All of a sudden, the wind changed and the fire crossed the road directly into the path of fuel they had isolated on the sprawling property.
“You know how they tell you to take your fuel and your gas bottles, everything away from the house? But you’re never sure which way the fire’s going to come,” Dr Coy said.
“The fuel dump went up and created this huge dark red ball, and the wind kept blowing and just rolled it straight into the house, burst the windows; the house was gone in five minutes.
“We were standing (about 10 metres away), unburnt, not even hot, because the fire was burning in that direction, and we just watched it burn.”
Dr Coy and her brothers raced to the animals’ pens near the house, letting goats and kangaroos out, giving them an opportunity to at least fend for themselves.
Sadly, she couldn’t save her pet snake, which had been inside the home.
“I went back in to get her, but opened the door and got hit by a wall of flames, so I couldn’t get to her,” Dr Coy said.
They loaded the car, a modern-day Noah’s Ark of sorts, with six kangaroo joeys, a big doe (female kangaroo), a ringtail possum, a tawny frogmouth, a kookaburra and two parrots.
That was on the Thursday of the fire event, January 8.
On the Friday, they weren’t allowed back into the property.
On the Saturday, Dr Coy and her brothers, from Kilmore and Clonbinane, found their way in and began searching for animals.
Seventy-one of her 80 cows had succumbed to the fire.
She had to euthanase a further seven.
Two are still recovering.
On day four, volunteer veterinary group Vets for Compassion and the Humane Society for Animals Australia arrived to help.
“By that afternoon, they had the first animal in and that happened to be one of those ones that I released from the pen. He had slightly burnt feet,” Dr Coy said.

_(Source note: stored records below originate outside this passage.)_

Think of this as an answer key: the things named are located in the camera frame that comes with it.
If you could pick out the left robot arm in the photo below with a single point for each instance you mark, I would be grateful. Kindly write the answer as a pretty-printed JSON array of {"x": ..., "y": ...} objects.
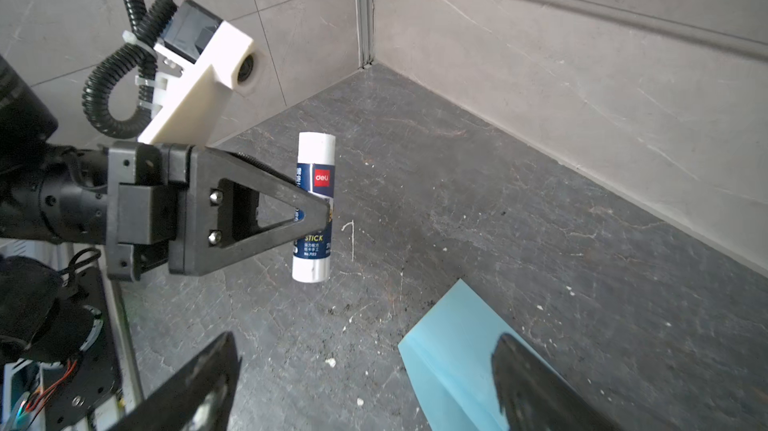
[{"x": 55, "y": 193}]

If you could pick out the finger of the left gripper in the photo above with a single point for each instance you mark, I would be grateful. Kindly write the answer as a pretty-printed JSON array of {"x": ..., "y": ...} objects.
[{"x": 217, "y": 211}]

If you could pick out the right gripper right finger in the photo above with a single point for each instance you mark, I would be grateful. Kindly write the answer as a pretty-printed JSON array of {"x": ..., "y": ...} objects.
[{"x": 533, "y": 396}]

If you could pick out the glue stick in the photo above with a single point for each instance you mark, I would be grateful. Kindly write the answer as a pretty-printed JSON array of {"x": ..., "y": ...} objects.
[{"x": 315, "y": 174}]

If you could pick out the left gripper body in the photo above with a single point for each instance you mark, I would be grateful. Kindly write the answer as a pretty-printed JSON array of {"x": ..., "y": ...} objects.
[{"x": 144, "y": 185}]

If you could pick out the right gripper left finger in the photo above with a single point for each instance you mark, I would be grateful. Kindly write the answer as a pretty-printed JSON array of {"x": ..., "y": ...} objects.
[{"x": 199, "y": 396}]

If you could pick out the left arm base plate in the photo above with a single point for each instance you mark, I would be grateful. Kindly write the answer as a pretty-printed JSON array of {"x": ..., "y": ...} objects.
[{"x": 80, "y": 338}]

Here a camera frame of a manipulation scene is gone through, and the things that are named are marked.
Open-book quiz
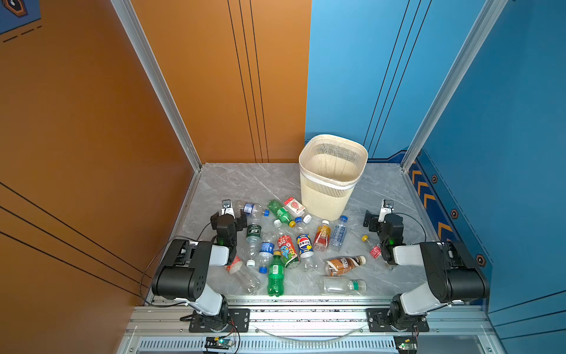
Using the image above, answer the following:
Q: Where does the clear bottle pink label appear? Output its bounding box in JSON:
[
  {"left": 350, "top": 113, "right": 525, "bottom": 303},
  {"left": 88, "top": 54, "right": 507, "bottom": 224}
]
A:
[{"left": 361, "top": 235, "right": 394, "bottom": 271}]

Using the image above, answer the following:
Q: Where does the clear bottle dark green label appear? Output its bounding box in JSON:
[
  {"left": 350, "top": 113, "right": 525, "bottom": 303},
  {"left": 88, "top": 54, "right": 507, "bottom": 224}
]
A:
[{"left": 246, "top": 205, "right": 263, "bottom": 268}]

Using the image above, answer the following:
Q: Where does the clear water bottle blue cap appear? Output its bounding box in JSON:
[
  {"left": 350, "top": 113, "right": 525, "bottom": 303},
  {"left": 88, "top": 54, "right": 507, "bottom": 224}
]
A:
[{"left": 329, "top": 215, "right": 348, "bottom": 252}]

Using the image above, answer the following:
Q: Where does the clear bottle red label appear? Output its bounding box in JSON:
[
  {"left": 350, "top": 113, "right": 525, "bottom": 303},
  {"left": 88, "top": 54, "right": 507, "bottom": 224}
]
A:
[{"left": 226, "top": 256, "right": 261, "bottom": 294}]

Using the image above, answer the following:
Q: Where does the large green soda bottle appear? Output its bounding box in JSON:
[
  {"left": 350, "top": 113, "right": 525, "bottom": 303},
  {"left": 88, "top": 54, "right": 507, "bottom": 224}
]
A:
[{"left": 268, "top": 251, "right": 285, "bottom": 296}]

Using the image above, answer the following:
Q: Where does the brown coffee drink bottle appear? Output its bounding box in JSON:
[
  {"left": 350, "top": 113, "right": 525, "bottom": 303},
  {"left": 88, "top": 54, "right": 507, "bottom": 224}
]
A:
[{"left": 324, "top": 255, "right": 367, "bottom": 277}]

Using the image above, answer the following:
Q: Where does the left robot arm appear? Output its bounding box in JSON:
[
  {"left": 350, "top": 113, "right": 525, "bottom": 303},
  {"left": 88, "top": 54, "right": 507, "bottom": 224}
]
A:
[{"left": 152, "top": 211, "right": 247, "bottom": 331}]

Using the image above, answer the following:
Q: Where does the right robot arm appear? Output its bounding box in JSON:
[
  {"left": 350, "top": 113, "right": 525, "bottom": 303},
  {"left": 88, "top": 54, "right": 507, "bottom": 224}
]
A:
[{"left": 363, "top": 211, "right": 490, "bottom": 332}]

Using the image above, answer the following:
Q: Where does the cream plastic waste bin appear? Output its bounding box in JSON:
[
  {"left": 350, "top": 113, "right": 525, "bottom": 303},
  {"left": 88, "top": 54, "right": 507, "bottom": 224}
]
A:
[{"left": 299, "top": 134, "right": 368, "bottom": 221}]

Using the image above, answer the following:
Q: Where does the small clear bottle blue label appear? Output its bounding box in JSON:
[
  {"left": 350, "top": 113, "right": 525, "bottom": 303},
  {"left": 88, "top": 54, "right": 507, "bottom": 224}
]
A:
[{"left": 234, "top": 201, "right": 270, "bottom": 216}]

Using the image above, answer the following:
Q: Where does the small green soda bottle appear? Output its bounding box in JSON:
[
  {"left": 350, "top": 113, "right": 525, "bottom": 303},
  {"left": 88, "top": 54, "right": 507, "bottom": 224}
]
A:
[{"left": 268, "top": 199, "right": 296, "bottom": 228}]

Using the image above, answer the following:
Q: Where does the red Qoo drink bottle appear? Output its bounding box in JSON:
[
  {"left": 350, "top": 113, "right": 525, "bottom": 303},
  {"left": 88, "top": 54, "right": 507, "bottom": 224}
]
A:
[{"left": 274, "top": 220, "right": 300, "bottom": 269}]

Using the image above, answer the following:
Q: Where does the orange red label bottle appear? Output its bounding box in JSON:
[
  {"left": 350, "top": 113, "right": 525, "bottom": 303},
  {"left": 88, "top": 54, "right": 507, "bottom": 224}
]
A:
[{"left": 313, "top": 220, "right": 332, "bottom": 252}]

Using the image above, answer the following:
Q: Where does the bottle with watermelon label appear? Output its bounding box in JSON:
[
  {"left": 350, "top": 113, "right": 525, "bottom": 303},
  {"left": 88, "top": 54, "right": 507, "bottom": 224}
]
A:
[{"left": 284, "top": 197, "right": 312, "bottom": 224}]

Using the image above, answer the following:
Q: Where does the clear bottle green cap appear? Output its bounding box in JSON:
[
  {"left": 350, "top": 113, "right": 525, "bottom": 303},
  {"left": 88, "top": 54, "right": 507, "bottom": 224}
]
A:
[{"left": 323, "top": 277, "right": 367, "bottom": 294}]

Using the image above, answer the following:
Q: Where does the Pepsi label clear bottle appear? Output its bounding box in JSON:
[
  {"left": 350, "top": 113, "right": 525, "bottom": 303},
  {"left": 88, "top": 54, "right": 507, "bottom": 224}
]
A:
[{"left": 295, "top": 217, "right": 318, "bottom": 271}]

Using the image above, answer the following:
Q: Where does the right green circuit board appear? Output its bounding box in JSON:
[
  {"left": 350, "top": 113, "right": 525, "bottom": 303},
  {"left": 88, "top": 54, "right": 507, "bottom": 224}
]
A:
[{"left": 394, "top": 336, "right": 418, "bottom": 354}]

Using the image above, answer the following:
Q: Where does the green circuit board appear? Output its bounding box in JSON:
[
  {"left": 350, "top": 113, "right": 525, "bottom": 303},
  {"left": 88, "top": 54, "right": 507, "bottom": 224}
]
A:
[
  {"left": 203, "top": 336, "right": 236, "bottom": 353},
  {"left": 394, "top": 336, "right": 418, "bottom": 354}
]

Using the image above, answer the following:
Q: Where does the left green circuit board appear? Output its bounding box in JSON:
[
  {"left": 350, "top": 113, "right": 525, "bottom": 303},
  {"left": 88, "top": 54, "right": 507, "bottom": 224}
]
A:
[{"left": 203, "top": 336, "right": 236, "bottom": 353}]

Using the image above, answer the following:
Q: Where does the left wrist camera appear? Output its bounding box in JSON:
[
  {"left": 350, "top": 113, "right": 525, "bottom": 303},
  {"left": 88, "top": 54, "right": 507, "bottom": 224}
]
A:
[{"left": 221, "top": 199, "right": 235, "bottom": 217}]

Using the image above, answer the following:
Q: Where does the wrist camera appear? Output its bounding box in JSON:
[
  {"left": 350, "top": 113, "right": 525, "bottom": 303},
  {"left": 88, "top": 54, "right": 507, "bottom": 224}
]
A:
[
  {"left": 378, "top": 199, "right": 394, "bottom": 223},
  {"left": 221, "top": 199, "right": 235, "bottom": 217}
]

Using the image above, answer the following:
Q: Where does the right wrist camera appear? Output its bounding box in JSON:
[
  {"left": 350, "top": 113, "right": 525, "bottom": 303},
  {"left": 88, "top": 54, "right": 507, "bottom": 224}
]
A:
[{"left": 378, "top": 199, "right": 394, "bottom": 223}]

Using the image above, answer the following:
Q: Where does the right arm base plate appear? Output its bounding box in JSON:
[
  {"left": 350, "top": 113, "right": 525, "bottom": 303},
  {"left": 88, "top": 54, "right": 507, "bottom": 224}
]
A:
[{"left": 366, "top": 308, "right": 430, "bottom": 333}]

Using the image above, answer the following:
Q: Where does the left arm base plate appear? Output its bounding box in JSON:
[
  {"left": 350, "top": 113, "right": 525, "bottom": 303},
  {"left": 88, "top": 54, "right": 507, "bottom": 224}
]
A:
[{"left": 189, "top": 308, "right": 251, "bottom": 333}]

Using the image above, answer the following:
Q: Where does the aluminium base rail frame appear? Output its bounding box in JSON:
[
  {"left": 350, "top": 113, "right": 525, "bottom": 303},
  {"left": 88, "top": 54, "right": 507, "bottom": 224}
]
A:
[{"left": 117, "top": 296, "right": 504, "bottom": 353}]

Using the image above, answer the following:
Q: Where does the left aluminium corner post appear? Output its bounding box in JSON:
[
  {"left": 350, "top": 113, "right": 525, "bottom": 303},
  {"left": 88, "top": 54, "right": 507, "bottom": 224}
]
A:
[{"left": 111, "top": 0, "right": 203, "bottom": 173}]

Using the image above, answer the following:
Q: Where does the aluminium corner post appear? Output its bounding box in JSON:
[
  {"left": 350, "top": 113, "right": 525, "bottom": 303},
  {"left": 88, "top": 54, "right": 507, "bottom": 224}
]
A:
[
  {"left": 400, "top": 0, "right": 508, "bottom": 173},
  {"left": 111, "top": 0, "right": 203, "bottom": 173}
]

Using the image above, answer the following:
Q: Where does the right aluminium corner post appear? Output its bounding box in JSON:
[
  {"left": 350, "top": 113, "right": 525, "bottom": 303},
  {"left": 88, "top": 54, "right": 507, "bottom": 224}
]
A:
[{"left": 400, "top": 0, "right": 508, "bottom": 173}]

“I thought, we’ve got to set up a hospital, we’ve got to go; forget what you lost, do it.”
In three days, with shipping containers, temporary fencing and shade sails, a rehabilitation enclosure was erected by volunteers under guidance from Dr Coy, who was otherwise occupied at hospital with her brother, Steven, who had suffered a heart attack during the ordeal.
“We didn’t know whether he was going to make it, so I’d spend the mornings here working and then I’d spend all afternoon and all night at the hospital, maybe an hour’s sleep, and do it all again,” she said.
Fifteen weeks later, not much has changed about her exhausting routine, with ongoing health complications ailing Steven.
Initially she set up a makeshift surgery in the breezy double horse float she’s now living in.
In addition to her house, she also lost her treatment centre, pathology lab, joey-rearing facilities and the training facility where she used to train other carers how to use microscopes to identify diseases in animals, and other skills, in the fire.
“And a lot of other stuff, you know, my library burnt,” Dr Coy said.
“Fifty-odd years of books, notes, all my case histories.
“That’s probably the hardest thing.”
Dr Coy said although there was likely no way she will be able to replace everything and build the facilities up to what they were before that fateful day, she had no plans to stop doing what she was doing.
Her mother was a wildlife carer in Healesville in the 1950s and she said it was all she had ever known.
“Bluntly, I’ll die on the property; I’ll die doing what I’m doing,” she said.
“It’s not something you do, it’s something you are.”